Comparison Between Algebraic Multigrid and Multilevel Multiscale Methods for Reservoir Simulation

Summary Multiscale methods for solving strongly heterogenous systems in reservoirs have a long history from the early ideas used on incompressible flow to the newly released version in commercial simulation. Much effort has been put into making the MsFV method work for fully unstructured multiphase problems. The MsRSB version is a newly developed version, which tackles most of the "real" world problems. It is to our knowledge, the only multiscale method that has been released in a commercial simulator. You can alternatively see the method as a variant of smoothed aggregation or as an iterative approach to AMG with energy minimizing basis functions. This will be discussed in detail. So far, most work on comparing MsRSB with AMG methods has been on qualitative performance measures like iteration number rather than on pure runtime on fair code implementation.
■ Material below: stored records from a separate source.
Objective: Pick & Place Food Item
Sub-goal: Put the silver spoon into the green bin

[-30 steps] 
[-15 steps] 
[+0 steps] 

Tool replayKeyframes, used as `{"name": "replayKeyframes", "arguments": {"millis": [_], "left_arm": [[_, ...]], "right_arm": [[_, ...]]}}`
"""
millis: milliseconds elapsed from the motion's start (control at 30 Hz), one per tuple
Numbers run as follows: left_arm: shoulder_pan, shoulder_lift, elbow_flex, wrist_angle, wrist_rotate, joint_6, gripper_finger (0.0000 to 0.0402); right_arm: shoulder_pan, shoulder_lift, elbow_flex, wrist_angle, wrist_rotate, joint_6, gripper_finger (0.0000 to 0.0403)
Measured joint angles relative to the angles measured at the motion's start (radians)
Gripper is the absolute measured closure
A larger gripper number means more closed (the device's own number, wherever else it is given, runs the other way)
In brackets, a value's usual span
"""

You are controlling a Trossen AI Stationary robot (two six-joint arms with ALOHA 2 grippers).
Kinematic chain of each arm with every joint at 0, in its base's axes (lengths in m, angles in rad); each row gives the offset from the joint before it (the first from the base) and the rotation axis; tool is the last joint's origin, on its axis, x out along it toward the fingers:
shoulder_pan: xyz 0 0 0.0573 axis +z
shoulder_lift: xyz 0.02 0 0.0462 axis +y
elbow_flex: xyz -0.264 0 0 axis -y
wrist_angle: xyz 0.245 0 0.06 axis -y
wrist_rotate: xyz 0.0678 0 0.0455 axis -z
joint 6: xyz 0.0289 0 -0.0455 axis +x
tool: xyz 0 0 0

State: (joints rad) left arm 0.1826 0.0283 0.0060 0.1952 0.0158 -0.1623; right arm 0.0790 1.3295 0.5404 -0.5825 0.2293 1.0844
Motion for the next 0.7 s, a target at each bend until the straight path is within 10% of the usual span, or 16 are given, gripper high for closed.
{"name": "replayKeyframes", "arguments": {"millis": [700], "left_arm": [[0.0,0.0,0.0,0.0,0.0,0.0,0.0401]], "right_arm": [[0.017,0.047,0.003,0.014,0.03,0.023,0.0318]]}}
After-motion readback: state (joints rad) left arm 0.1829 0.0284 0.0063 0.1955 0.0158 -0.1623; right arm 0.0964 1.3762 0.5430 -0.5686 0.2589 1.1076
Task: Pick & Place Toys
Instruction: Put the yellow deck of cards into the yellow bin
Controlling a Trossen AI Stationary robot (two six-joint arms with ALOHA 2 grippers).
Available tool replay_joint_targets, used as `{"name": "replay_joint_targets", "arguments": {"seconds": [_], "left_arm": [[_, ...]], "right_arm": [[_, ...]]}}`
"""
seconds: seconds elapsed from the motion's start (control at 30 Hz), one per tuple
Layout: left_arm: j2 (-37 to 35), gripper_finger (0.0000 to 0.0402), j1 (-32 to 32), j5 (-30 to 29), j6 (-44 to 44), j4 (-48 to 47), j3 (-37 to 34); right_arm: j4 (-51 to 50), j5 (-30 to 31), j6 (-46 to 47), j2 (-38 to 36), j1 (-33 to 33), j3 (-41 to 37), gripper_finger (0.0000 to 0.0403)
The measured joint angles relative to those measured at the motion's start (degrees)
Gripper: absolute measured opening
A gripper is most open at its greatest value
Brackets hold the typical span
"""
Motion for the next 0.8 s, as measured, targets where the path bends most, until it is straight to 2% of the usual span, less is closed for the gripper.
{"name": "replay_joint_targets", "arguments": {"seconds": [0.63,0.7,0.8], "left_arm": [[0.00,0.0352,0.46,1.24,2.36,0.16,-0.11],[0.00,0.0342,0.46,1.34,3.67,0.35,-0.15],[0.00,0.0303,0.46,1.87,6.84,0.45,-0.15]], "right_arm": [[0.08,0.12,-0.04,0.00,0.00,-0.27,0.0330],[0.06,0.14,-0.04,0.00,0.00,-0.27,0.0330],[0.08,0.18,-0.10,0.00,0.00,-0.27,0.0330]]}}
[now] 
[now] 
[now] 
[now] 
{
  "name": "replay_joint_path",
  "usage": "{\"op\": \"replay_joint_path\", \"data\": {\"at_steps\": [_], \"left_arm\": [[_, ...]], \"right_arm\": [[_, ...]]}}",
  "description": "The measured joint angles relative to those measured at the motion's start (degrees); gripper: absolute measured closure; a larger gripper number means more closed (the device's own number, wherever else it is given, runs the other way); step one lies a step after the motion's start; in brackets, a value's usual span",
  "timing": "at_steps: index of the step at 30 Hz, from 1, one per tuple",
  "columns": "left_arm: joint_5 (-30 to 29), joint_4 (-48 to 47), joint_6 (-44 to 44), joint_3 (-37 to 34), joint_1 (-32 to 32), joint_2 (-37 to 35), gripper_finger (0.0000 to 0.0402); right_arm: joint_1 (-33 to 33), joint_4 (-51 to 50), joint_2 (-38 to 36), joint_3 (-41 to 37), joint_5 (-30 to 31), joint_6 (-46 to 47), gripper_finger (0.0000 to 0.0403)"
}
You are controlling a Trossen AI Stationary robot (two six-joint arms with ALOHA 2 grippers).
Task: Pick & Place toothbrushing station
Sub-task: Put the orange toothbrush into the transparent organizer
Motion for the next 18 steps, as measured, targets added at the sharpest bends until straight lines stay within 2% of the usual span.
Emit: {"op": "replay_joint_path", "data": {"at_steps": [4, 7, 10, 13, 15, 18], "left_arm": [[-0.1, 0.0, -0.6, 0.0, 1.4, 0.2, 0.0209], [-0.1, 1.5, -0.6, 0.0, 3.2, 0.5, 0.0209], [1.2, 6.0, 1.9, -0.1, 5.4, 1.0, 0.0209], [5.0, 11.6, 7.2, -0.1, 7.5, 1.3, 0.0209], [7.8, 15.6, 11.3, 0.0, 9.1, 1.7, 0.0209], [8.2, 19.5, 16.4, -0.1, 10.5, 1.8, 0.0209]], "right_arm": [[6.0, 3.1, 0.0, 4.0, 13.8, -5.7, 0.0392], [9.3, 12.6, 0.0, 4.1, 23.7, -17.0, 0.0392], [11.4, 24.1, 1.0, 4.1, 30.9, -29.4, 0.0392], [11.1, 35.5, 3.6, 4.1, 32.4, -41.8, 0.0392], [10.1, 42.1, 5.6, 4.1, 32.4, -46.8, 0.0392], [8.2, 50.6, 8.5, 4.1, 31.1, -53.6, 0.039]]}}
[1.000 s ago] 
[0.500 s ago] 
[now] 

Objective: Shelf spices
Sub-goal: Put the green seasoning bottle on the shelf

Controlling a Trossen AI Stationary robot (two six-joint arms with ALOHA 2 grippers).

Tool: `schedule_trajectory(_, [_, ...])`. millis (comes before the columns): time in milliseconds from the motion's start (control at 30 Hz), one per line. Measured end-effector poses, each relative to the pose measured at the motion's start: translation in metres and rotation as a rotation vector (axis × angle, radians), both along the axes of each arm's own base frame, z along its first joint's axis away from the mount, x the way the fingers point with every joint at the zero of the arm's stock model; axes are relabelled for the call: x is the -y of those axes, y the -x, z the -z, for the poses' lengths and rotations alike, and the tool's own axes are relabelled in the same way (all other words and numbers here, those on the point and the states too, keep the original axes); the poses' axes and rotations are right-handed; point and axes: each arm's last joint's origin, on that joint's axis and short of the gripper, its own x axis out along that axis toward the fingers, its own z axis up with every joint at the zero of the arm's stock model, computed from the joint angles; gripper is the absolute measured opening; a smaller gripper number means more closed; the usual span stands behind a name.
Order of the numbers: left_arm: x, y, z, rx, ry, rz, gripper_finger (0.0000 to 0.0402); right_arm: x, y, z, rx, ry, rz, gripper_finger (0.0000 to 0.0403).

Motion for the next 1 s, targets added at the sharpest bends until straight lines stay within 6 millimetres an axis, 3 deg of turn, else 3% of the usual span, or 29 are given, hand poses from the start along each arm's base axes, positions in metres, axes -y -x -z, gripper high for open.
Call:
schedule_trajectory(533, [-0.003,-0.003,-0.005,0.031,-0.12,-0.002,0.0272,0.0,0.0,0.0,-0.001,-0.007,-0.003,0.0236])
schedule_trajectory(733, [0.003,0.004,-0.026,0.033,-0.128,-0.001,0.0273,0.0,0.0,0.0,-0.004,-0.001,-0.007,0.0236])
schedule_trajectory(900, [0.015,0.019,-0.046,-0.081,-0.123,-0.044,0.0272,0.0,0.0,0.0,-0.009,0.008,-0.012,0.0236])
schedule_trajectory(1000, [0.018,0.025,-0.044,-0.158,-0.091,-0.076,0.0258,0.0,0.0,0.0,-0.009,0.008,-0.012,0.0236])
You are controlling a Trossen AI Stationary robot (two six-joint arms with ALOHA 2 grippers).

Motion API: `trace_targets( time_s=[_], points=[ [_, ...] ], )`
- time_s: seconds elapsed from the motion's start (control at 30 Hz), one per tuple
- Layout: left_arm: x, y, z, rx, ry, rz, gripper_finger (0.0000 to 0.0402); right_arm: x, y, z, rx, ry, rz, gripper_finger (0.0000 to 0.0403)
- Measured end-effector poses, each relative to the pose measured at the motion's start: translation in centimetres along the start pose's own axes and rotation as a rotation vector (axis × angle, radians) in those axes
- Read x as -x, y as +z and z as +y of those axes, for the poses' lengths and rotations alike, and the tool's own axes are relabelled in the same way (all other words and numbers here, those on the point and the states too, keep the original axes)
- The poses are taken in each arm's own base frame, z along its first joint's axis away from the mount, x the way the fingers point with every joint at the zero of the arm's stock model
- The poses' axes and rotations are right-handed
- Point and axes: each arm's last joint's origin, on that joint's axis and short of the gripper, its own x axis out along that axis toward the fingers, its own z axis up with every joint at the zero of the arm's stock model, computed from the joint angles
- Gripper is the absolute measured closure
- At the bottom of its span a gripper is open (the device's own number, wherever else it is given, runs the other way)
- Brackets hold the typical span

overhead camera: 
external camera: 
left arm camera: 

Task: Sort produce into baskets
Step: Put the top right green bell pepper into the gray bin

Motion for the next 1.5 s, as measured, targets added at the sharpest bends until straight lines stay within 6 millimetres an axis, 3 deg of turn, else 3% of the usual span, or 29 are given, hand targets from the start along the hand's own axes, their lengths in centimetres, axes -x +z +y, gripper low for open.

We discuss the theoretical performance and show the practical performance for our implementation. Here, we compare performance of pure AMG, standard two-level MsRSB with pure AMG as coarse solver, as well as a new truly multilevel MsRSB scheme. Our implementation uses the DUNE-ISTL framework. To limit the scope of the discussion we restrict our assessment to AMG with aggregation and smoothed aggregation and the MsRSB method. These three methods are closely related and are primarily distinguished in a preconditioner setting by the coarsening factors used, and the degree of smoothing applied to the basis. We also compare with other state-of-the-art AMG implementations, but do not investigate combinations of them with the MSRB method. For the MsRSB method, we also discuss practical considerations in different parallelization regimes including domain decomposition using MPI, shared memory using OpenMP, and GPU acceleration with CUDA. All comparisons will focus on the setting in which many similar systems should be solved, e.g. during a large-scale, multiphase flow simulation. That is, our emphasis is on the performance of updating a preconditioner and on the apply time for the preconditioner relative to the convergence rate. Performance of the solvers will be tested for pure parabolic/elliptic problems that either arise as part of a sequential splitting procedure or as a pseudo-elliptic preconditioner/solver as a part of a CPR preconditioner for a multiphase system, for which block ILU0 is used as the outer smoother.